Moncef Marzouki : le futur gouvernement doit durer plus qu'un an et la nouvelle assemblée, prendre son temps
La contrainte du temps ne saurait être imposée au futur gouvernement et son mandat ne pourrait se limiter à un an seulement et s’astreindre uniquement à l’expédition des affaires courantes, a déclaré le Dr Moncef Marzouki, président du Congrès pour la République (CPR), l’un des principaux vainqueurs du scrutin du 23 octobre. Il en va de même, selon lui, pour l’assemblée constituante qui doit prendre le temps nécessaire à l’élaboration approfondie de la nouvelle constitution, y associer les Tunisiens et leur permettre de se l’approprier. Son mandat doit, en outre, s’étendre à un rôle législatif et politique, en exerçant notamment son droit de contrôle du pouvoir exécutif.

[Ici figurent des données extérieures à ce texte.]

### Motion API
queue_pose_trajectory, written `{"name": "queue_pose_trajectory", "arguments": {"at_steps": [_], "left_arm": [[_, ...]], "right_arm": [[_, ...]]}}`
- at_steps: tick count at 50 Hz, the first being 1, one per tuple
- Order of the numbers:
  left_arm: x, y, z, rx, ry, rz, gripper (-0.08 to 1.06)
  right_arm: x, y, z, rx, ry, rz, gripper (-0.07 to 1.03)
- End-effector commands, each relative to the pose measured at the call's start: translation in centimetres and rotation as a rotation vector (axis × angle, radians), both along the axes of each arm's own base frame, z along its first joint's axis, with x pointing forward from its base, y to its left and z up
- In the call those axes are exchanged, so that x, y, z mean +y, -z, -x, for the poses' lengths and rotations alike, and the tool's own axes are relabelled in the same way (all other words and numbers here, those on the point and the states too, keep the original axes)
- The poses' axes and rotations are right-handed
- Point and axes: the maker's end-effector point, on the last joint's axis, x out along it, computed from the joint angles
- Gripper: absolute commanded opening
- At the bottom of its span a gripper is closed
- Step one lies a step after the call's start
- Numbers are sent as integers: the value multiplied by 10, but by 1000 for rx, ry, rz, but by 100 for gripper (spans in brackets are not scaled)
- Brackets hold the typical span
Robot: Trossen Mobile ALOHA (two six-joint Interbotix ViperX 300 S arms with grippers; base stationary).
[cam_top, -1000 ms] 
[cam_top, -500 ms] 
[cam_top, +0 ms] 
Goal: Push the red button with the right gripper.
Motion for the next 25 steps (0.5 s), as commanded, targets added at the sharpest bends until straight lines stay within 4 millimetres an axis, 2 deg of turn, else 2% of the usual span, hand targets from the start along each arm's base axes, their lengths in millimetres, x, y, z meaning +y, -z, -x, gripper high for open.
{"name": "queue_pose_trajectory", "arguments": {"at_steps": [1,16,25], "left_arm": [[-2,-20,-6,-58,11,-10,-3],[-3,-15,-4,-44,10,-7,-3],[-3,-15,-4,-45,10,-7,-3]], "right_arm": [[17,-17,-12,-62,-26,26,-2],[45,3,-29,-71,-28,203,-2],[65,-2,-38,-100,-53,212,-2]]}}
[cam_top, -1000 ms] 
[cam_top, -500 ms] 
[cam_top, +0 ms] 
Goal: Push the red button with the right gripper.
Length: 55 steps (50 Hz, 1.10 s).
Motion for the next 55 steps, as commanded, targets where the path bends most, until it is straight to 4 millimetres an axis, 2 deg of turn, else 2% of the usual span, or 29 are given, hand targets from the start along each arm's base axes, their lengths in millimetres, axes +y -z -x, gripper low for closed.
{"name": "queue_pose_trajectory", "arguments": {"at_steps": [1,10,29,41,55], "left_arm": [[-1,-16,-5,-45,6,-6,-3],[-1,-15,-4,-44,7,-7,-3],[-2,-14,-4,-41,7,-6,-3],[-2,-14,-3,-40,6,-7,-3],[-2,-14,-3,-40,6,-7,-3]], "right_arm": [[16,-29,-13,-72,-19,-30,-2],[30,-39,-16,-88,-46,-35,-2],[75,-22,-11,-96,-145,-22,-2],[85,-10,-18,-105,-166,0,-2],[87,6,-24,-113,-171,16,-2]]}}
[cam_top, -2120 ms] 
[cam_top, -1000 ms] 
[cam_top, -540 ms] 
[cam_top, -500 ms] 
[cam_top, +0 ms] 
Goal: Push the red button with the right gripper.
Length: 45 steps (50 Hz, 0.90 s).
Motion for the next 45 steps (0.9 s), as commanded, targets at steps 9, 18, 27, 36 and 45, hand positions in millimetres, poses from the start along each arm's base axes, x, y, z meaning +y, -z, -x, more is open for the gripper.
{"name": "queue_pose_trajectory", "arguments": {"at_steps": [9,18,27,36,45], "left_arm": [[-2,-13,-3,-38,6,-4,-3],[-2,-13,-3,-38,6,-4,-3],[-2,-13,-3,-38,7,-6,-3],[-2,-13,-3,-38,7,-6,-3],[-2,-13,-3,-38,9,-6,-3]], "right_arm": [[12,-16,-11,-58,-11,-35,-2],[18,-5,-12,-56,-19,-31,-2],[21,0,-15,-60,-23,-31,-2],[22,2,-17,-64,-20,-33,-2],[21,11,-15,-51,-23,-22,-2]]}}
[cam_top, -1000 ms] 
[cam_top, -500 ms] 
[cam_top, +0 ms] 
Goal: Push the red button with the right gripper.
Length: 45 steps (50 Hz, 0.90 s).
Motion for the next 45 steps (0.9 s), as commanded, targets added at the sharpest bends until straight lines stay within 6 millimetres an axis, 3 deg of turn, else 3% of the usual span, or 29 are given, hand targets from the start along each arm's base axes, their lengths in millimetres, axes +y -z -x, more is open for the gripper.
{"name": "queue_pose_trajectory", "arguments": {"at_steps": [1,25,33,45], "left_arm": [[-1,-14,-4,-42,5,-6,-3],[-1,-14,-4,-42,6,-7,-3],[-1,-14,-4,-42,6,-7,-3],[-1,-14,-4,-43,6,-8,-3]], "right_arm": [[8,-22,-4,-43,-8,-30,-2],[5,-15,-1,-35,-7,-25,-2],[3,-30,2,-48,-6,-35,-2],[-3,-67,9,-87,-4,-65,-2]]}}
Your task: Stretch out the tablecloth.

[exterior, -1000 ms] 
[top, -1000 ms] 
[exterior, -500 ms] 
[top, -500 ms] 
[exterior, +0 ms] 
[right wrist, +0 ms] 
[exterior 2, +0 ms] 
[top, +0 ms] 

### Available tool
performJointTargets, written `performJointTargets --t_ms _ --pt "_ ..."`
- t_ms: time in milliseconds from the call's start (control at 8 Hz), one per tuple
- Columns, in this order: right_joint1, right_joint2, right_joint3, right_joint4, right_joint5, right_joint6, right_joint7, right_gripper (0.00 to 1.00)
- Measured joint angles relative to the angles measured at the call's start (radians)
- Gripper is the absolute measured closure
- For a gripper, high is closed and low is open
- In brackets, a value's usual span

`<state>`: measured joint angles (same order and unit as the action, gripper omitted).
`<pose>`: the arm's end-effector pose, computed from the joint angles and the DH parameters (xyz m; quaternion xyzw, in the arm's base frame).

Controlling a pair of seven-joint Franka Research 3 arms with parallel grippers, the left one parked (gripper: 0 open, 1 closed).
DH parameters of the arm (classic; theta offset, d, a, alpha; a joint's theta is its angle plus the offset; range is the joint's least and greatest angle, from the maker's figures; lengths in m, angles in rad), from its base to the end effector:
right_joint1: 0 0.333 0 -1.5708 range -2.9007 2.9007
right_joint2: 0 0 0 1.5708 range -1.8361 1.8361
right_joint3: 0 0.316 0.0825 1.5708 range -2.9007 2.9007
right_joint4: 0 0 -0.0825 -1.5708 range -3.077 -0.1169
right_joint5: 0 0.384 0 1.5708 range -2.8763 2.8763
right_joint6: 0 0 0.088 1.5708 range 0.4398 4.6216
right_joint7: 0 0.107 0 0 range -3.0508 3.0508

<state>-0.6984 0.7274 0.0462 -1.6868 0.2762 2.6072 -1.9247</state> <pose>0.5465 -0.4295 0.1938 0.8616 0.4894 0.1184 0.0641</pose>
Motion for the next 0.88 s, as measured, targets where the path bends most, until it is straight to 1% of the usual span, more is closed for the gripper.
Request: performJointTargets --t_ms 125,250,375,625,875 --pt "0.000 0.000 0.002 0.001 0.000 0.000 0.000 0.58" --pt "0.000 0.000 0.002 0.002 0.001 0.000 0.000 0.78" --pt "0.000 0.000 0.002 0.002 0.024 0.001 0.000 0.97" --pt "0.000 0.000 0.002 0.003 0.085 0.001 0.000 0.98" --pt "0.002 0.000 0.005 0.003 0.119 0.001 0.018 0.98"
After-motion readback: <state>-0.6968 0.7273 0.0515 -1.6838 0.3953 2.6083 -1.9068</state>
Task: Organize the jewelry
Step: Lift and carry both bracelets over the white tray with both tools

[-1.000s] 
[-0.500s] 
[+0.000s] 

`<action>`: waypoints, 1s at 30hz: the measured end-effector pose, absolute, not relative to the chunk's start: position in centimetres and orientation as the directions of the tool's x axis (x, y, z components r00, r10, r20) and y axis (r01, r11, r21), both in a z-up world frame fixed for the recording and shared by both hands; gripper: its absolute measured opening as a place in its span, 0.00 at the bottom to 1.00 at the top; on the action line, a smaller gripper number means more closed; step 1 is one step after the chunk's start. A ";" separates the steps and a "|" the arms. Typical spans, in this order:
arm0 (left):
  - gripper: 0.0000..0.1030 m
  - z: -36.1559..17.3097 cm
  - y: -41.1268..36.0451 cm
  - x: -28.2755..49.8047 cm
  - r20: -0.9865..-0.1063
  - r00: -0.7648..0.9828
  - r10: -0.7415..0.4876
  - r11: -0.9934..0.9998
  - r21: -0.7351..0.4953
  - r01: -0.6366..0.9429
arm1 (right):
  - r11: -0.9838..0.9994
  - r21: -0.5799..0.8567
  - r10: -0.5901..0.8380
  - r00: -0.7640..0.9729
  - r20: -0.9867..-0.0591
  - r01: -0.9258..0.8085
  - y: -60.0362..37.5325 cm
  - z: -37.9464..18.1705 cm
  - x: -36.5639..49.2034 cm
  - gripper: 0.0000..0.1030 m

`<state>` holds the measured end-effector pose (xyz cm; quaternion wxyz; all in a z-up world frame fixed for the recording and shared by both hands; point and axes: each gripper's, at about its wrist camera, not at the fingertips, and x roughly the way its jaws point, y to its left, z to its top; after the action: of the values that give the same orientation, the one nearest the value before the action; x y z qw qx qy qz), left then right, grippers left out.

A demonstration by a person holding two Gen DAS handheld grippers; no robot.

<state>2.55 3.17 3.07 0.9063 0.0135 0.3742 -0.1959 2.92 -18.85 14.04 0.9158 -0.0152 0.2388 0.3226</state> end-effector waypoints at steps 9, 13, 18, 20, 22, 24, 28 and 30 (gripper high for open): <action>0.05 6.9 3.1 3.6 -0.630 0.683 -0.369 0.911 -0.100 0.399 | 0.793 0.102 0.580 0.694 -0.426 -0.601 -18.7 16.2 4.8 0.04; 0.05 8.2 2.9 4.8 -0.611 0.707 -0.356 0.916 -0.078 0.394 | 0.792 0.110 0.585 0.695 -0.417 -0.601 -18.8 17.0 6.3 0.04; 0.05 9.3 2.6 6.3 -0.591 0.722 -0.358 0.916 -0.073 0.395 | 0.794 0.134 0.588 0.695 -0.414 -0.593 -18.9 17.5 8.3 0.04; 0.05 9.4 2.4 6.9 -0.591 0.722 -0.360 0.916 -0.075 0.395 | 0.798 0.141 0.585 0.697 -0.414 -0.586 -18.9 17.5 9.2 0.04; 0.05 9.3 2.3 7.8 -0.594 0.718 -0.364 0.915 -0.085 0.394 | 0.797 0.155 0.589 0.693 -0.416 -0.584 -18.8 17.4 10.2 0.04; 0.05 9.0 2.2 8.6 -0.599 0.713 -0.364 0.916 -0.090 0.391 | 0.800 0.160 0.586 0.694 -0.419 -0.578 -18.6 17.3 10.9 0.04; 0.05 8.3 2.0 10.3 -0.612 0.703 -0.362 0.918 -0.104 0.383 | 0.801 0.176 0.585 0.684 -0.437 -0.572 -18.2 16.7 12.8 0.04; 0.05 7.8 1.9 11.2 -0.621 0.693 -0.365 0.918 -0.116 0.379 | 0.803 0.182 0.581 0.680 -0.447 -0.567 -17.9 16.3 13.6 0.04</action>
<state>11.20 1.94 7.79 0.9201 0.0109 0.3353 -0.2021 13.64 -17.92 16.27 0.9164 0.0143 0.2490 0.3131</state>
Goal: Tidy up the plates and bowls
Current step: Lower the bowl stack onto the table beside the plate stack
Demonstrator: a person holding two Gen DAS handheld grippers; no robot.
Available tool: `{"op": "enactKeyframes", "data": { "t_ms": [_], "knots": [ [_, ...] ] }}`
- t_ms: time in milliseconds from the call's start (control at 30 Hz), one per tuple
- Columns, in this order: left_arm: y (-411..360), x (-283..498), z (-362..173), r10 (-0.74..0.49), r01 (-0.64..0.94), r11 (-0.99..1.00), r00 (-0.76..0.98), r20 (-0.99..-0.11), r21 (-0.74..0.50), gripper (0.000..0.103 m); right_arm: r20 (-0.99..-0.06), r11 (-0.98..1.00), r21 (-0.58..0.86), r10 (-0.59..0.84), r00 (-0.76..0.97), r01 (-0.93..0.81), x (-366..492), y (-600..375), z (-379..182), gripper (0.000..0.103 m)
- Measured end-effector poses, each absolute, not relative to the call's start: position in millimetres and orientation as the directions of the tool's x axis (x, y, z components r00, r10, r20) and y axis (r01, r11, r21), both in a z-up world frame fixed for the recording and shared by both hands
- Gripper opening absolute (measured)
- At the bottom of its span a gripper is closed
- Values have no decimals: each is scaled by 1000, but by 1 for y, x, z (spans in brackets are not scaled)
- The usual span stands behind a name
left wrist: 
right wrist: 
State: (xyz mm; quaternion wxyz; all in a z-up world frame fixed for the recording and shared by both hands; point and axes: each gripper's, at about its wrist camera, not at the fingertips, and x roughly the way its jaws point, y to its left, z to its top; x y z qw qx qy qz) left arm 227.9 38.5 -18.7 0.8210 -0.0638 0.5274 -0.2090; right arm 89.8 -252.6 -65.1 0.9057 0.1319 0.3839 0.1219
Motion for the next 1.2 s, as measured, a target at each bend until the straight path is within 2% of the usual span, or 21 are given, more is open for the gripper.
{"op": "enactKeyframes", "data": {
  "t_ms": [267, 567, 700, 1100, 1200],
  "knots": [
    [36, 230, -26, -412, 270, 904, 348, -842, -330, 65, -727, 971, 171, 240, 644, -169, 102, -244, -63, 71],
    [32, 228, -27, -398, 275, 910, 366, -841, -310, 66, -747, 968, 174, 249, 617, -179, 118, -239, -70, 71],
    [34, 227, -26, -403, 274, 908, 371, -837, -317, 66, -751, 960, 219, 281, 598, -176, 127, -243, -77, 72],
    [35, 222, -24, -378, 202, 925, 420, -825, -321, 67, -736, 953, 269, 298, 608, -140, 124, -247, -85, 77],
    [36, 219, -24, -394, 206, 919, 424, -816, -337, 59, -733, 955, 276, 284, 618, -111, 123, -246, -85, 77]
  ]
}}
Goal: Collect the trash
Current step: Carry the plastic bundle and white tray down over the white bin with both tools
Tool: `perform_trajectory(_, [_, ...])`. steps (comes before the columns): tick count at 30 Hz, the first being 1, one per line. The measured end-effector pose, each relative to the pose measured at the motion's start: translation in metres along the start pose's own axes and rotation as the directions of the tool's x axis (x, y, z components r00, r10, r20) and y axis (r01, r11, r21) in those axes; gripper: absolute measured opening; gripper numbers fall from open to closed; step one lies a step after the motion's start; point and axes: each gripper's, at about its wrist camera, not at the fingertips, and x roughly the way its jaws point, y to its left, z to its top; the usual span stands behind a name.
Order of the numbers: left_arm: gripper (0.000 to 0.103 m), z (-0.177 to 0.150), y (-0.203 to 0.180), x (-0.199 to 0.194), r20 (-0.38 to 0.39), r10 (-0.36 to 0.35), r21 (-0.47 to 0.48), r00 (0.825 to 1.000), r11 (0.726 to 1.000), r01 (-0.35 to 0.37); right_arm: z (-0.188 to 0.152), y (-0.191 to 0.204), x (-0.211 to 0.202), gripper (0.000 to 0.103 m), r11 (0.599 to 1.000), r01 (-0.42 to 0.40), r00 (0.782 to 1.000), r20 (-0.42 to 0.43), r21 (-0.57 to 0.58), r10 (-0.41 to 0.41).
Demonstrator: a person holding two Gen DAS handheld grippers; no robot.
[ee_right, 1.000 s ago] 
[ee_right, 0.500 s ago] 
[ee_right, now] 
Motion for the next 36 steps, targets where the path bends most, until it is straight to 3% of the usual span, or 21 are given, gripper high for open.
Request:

30 premiers jours et 30 seconds jours. Les élus du 23 octobre auront à la fois, d’après le CPR, à engager la concrétisation des attentes des Tunisiens, à travers une action gouvernementale en profondeur, mettant en œuvre les mesures urgentes nécessaires et les réformes indispensables, parallèlement à la rédaction de la Constitution. L’agenda, proposé par le Dr Marzouki, consiste à consacrer les 30 premiers jours de l’assemblée à l’élection de son président, le choix du président de la République et l’adoption du chef du gouvernement qui doit être désigné parmi les membres de la majorité, ainsi que l’adoption du règlement intérieur. Les 30 jours suivants doivent permettre la tenue d’états généraux sectoriels, groupant les représentants des partis représentés à l’Assemblée ou non-représentés, ainsi que la société civile et les compétences nationales, pour définir les actions et réformes dans les secteurs prioritaires, notamment l’emploi, le développement régional, la santé et autres. Ainsi, en 60 jours, tout se mettra en marche.
Fort de ces orientations, issues des états généraux, le nouveau gouvernement pourra procéder rapidement à l’état des lieux, et engager les actions appropriées dont la mise en œuvre nécessite des délais supérieurs à un an. « Le temps de permettre aux futurs ministres de prendre leurs marques et de se mettre au travail, nous ne pouvons leur dire que leur mission est terminée et les inviter à attendre leurs successeurs, au bout d’à peine un an, a-t-il souligné. La situation du pays ne peut supporter le provisoire. Ca sera une déperdition d’énergie et une politique de l’absurde. Ne soyons pas bloqué par des horizons temporaires. »
Interrogé sur la participation du CPR au gouvernement qui sera formé, le Dr Marzouki a indiqué que des concertations se poursuivent avec différents partenaires, y compris Ennahdha et que son parti entend faire partie d’une coalition la plus large possible. L’essentiel, pour lui, avant de discuter des rôles et valises ministérielles à se répartir, de convenir du programme politique qui sera assigné.
Y’a-t-il des lignes rouges que le CPR ne saurait franchir quant à sa participation avec d’autres partis au gouvernement, en allusion à une alliance avec Ennahdha ? Pour le Dr Marzouki, comme pour les membres de son bureau politique participant à la conférence de presse, et répondant aux différentes questions posées, « le CPR affirme sans cesse deux messages centraux. A ceux qui s’interrogent sur les libertés et les acquis sociaux, il demeure garant des valeurs universalistes et continuera à défendre les libertés individuelles, les droits humains et les droits de la femme, sans rentrer dans une guerre idéologique avec des factions conservatrices ». Aux courants islamistes, il souligne qu’il s’attache aux valeurs de l’identité, sans qu’elle soit un enfermement ou une dictature et sans que la religion puisse être instrumentalisée en nouvelle oppression».
« Si le peuple nous a fait confiance, souligne le président du CPR, c’est en grande partie pour avoir tenu ce langage clair, mais aussi, pour avoir refusé de fonctionner dans la manipulation de l’argent sale ou nous engager dans les promesses et l’activation des passions. Notre discours s’est toujours adressé à la raison des Tunisiens et à leur intelligence. »
Evoquant le score attribué aux listes de Hachemi Hamdi, le Dr Marzouki, qu’au-delà des décisions qui seront prises quant à leur validation ou non, il y lit un appel au secours lancé par des populations profondément sinistrées par la pauvreté et la précarité. L’ampleur de leur situation a atteint un tel niveau de gravité qu’ils ont dû croire à toutes les promesses.
"Les médias auraient dû jouer leur rôle, a ajouté pour sa part, Mohamed Abbou, pour éclairer l'opinion publique sur certains candidats".